───── Dataset extract ─────

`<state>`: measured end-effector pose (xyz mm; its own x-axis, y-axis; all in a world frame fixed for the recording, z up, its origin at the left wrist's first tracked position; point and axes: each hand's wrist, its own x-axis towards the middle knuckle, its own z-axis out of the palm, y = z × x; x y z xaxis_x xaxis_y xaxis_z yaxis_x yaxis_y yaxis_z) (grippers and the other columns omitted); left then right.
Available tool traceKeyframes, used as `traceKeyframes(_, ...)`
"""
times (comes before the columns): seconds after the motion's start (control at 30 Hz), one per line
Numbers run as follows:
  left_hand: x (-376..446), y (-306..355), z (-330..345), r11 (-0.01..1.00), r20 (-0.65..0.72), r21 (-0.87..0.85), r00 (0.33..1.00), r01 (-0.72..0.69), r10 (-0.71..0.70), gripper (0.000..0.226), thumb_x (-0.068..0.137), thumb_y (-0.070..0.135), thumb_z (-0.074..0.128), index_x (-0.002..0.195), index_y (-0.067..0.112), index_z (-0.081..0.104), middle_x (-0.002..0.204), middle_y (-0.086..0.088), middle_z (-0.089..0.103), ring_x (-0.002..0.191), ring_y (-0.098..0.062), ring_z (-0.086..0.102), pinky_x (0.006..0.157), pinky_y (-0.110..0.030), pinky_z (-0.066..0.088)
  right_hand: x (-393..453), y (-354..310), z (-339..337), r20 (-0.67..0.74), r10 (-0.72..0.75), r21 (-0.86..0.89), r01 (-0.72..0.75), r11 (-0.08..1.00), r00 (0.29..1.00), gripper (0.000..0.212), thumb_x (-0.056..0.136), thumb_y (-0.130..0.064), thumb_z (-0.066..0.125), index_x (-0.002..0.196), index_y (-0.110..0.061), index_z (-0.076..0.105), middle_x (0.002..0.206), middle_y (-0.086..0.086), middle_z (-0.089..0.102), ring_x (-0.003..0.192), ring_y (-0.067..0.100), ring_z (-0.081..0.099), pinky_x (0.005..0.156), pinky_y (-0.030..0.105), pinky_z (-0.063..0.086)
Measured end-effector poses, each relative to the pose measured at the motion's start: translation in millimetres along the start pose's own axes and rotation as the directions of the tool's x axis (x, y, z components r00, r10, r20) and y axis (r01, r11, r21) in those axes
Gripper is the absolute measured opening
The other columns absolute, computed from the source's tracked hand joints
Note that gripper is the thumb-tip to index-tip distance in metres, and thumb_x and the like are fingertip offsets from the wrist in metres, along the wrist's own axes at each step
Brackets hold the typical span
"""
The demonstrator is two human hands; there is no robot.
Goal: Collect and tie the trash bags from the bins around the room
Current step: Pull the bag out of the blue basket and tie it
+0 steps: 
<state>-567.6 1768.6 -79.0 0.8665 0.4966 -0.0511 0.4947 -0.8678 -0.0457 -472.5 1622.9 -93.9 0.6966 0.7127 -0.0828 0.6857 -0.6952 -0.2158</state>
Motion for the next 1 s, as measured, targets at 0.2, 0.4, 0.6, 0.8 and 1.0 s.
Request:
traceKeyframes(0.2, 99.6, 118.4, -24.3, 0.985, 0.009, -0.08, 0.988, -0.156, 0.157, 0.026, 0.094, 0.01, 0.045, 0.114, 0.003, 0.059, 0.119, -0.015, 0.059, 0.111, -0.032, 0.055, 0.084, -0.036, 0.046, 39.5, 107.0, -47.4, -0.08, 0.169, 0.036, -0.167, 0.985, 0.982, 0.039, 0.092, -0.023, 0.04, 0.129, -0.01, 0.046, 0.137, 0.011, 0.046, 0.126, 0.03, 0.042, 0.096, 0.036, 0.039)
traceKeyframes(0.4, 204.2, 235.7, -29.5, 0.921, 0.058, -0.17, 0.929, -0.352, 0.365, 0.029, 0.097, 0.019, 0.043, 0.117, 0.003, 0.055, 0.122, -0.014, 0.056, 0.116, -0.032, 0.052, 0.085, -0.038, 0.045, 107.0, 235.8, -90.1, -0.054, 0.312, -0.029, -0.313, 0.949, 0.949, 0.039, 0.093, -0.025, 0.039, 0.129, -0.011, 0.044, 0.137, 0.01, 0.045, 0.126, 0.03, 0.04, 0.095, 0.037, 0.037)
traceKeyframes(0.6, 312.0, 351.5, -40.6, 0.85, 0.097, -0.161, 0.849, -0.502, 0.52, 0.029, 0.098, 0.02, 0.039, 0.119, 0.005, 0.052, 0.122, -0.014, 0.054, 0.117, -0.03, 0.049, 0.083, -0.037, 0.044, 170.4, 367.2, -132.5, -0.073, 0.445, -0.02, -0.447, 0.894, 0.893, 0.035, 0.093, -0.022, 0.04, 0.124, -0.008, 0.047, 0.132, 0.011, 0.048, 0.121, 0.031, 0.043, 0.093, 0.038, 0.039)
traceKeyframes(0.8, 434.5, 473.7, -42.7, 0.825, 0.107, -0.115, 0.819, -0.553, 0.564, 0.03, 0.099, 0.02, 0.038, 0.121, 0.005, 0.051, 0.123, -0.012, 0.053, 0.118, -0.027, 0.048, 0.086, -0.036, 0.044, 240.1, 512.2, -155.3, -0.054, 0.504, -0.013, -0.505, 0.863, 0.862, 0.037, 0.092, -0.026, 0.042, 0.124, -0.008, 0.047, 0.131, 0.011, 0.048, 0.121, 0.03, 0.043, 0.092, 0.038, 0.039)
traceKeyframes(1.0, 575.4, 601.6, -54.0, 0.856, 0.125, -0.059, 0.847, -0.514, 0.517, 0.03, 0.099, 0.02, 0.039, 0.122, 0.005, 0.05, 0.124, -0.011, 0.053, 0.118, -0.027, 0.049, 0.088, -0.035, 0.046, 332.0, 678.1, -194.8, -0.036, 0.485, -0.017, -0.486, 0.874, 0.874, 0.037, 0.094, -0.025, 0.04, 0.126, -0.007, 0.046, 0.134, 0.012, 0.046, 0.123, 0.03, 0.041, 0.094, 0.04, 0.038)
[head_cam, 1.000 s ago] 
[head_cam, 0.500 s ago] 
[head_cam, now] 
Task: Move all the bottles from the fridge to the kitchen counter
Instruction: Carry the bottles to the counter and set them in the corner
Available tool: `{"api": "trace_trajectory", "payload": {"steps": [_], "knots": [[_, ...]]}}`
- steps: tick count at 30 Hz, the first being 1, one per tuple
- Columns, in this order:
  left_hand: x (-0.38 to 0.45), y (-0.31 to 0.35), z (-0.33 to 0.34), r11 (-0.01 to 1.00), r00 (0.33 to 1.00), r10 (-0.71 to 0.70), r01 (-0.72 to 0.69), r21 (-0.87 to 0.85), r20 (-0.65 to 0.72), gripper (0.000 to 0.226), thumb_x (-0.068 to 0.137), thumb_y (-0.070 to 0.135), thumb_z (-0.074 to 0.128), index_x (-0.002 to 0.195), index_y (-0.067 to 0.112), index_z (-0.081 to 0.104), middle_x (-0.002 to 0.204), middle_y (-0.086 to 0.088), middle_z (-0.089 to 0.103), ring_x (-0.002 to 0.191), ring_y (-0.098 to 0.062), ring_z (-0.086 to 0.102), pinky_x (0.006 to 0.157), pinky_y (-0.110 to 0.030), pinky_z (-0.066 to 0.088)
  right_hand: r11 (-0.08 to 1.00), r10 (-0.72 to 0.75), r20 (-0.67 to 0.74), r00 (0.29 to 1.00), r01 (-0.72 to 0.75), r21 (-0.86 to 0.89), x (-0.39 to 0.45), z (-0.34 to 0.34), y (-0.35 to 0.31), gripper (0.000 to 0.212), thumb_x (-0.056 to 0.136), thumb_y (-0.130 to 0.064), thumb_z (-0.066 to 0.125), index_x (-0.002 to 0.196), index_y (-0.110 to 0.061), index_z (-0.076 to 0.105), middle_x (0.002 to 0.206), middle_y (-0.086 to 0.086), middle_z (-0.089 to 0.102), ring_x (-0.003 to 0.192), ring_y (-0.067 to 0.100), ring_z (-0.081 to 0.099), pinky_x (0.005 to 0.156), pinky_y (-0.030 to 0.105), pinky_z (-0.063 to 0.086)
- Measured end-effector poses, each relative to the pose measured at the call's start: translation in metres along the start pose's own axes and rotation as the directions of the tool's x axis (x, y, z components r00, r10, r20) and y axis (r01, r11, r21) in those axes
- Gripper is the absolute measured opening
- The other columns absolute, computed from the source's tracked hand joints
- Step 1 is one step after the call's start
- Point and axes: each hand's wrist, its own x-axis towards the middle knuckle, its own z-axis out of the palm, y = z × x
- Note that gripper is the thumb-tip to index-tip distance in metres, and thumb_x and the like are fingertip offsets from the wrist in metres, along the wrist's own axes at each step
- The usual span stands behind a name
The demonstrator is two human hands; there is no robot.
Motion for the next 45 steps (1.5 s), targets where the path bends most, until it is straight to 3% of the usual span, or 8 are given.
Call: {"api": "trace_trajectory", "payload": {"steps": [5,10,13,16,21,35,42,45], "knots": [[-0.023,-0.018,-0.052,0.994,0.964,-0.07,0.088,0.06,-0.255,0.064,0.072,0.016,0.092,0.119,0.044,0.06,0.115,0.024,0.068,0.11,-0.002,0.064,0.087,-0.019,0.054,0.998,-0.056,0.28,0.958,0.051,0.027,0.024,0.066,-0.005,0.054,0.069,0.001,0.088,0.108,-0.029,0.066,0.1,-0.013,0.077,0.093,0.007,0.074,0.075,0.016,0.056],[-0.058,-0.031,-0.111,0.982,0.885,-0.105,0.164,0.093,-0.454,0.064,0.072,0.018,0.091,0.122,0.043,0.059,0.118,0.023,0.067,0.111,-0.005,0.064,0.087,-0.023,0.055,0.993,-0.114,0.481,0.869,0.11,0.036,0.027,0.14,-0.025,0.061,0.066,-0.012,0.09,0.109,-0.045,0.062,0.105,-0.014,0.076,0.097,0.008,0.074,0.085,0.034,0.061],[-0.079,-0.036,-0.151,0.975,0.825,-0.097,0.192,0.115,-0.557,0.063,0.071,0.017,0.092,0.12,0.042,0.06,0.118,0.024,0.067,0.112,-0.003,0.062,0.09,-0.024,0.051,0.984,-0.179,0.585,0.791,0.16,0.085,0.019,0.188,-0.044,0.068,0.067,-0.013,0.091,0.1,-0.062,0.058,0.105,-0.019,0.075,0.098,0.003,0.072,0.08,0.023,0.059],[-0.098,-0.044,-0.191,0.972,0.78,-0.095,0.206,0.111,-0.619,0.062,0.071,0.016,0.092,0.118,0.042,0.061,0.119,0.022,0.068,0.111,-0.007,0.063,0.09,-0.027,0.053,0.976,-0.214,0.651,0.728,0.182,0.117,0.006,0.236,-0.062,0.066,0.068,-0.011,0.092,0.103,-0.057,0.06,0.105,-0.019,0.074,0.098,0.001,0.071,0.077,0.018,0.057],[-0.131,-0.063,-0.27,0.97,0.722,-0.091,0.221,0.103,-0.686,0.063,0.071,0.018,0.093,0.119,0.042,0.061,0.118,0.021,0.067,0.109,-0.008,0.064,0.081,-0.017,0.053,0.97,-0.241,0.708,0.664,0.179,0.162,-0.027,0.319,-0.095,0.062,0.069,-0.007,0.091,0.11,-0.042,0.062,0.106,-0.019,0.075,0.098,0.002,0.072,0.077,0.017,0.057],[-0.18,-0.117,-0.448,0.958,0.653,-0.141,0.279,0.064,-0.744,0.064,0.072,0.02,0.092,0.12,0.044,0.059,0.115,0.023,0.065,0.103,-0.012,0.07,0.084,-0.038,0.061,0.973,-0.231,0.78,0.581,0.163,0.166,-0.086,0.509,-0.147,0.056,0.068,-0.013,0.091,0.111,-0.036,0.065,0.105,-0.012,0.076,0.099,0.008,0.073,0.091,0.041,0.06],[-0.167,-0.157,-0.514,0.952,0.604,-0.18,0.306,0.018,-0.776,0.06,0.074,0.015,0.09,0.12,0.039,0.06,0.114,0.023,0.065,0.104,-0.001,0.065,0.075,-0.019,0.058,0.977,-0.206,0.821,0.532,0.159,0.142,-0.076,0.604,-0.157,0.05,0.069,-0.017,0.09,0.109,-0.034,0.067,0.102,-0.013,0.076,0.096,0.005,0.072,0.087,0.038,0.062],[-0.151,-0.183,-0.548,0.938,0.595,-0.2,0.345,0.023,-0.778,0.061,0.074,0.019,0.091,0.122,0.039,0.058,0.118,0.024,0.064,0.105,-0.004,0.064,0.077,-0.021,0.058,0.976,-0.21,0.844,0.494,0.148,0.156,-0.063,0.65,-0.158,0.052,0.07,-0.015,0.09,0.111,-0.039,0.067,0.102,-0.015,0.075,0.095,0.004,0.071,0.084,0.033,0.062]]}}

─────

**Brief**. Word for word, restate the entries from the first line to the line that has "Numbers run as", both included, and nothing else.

**Exercise answer**.
`<state>`: measured end-effector pose (xyz mm; its own x-axis, y-axis; all in a world frame fixed for the recording, z up, its origin at the left wrist's first tracked position; point and axes: each hand's wrist, its own x-axis towards the middle knuckle, its own z-axis out of the palm, y = z × x; x y z xaxis_x xaxis_y xaxis_z yaxis_x yaxis_y yaxis_z) (grippers and the other columns omitted); left then right.
Available tool traceKeyframes, used as `traceKeyframes(_, ...)`
"""
times (comes before the columns): seconds after the motion's start (control at 30 Hz), one per line
Numbers run as follows:

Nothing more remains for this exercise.